Each line below is to be repeated exactly; any picture is to be left out.

Segment Start: The data

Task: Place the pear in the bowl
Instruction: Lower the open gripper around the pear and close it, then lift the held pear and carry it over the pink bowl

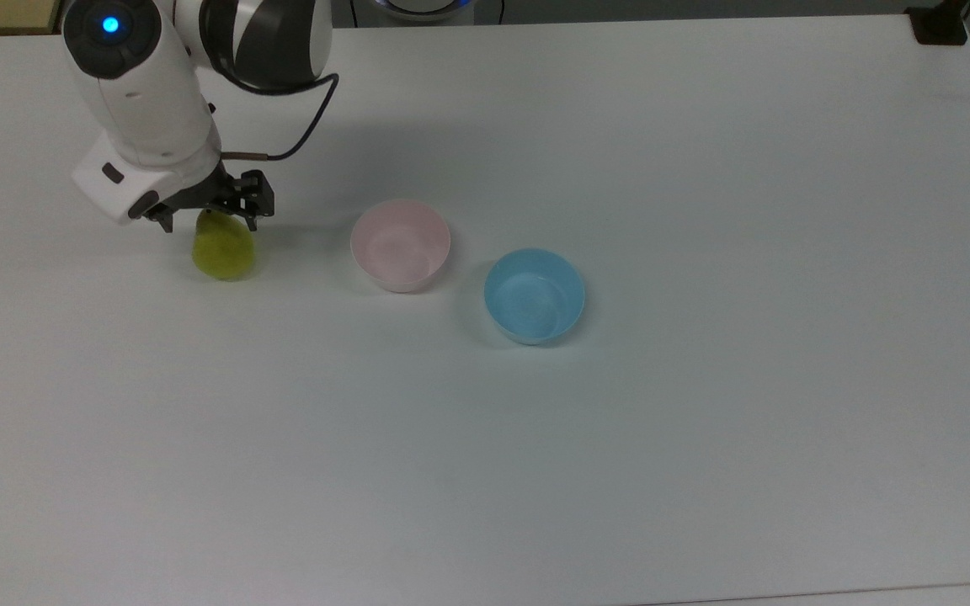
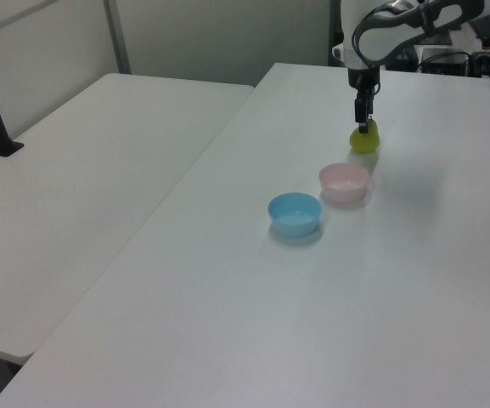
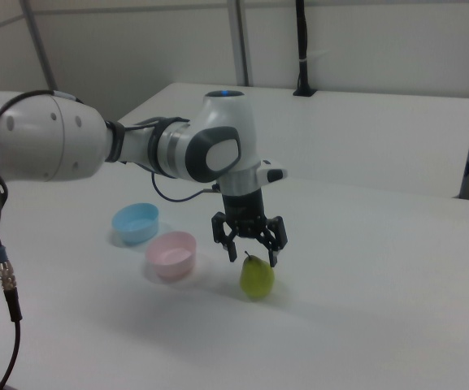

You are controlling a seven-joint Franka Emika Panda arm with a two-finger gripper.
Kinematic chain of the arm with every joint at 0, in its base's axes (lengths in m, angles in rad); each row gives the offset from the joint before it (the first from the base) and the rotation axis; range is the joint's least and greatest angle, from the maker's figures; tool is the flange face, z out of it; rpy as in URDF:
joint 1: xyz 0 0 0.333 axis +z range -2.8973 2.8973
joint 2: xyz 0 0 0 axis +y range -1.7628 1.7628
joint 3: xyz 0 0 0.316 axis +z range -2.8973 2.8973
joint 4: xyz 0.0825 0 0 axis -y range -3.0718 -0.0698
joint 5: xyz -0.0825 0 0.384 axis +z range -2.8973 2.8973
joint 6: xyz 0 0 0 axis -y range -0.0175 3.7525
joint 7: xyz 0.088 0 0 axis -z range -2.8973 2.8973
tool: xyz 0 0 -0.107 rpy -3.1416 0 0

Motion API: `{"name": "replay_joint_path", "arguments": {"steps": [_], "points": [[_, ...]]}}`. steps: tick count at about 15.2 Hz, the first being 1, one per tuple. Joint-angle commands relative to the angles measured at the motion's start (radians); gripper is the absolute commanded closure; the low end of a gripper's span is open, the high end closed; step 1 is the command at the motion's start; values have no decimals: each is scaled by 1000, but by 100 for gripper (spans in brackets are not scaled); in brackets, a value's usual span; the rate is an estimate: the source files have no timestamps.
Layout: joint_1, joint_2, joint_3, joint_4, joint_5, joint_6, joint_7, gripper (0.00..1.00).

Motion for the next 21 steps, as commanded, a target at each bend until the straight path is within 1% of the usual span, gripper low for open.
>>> {"name": "replay_joint_path", "arguments": {"steps": [1,4,6,9,10,11,13,15,19,21], "points": [[-3,22,-3,-15,-30,47,-10,8],[-1,30,-3,-17,-33,63,-10,18],[-1,42,-3,-17,-33,74,-10,27],[0,53,-3,-17,-37,77,-10,35],[0,53,-3,-18,-37,85,-10,41],[2,53,-3,-23,-37,88,-10,44],[0,47,-3,-23,-37,85,-10,54],[-1,27,-3,-23,-37,71,-10,54],[-9,-91,-3,-43,-37,-45,-10,54],[-1,-118,4,-43,-37,-85,-8,54]]}}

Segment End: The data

Task result ▸
Task: Place the pear in the bowl
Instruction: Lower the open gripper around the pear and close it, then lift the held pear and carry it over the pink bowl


You are controlling a seven-joint Franka Emika Panda arm with a two-finger gripper.
Kinematic chain of the arm with every joint at 0, in its base's axes (lengths in m, angles in rad); each row gives the offset from the joint before it (the first from the base) and the rotation axis; range is the joint's least and greatest angle, from the maker's figures; tool is the flange face, z out of it; rpy as in URDF:
joint 1: xyz 0 0 0.333 axis +z range -2.8973 2.8973
joint 2: xyz 0 0 0 axis +y range -1.7628 1.7628
joint 3: xyz 0 0 0.316 axis +z range -2.8973 2.8973
joint 4: xyz 0.0825 0 0 axis -y range -3.0718 -0.0698
joint 5: xyz -0.0825 0 0.384 axis +z range -2.8973 2.8973
joint 6: xyz 0 0 0 axis -y range -0.0175 3.7525
joint 7: xyz 0.088 0 0 axis -z range -2.8973 2.8973
tool: xyz 0 0 -0.107 rpy -3.1416 0 0

Motion API: `{"name": "replay_joint_path", "arguments": {"steps": [_], "points": [[_, ...]]}}`. steps: tick count at about 15.2 Hz, the first being 1, one per tuple. Joint-angle commands relative to the angles measured at the motion's start (radians); gripper is the absolute commanded closure; the low end of a gripper's span is open, the high end closed; step 1 is the command at the motion's start; values have no decimals: each is scaled by 1000, but by 100 for gripper (spans in brackets are not scaled); in brackets, a value's usual span; the rate is an estimate: the source files have no timestamps.
Layout: joint_1, joint_2, joint_3, joint_4, joint_5, joint_6, joint_7, gripper (0.00..1.00).

Motion for the next 21 steps, as commanded, a target at each bend until the straight path is within 1% of the usual span, gripper low for open.
>>> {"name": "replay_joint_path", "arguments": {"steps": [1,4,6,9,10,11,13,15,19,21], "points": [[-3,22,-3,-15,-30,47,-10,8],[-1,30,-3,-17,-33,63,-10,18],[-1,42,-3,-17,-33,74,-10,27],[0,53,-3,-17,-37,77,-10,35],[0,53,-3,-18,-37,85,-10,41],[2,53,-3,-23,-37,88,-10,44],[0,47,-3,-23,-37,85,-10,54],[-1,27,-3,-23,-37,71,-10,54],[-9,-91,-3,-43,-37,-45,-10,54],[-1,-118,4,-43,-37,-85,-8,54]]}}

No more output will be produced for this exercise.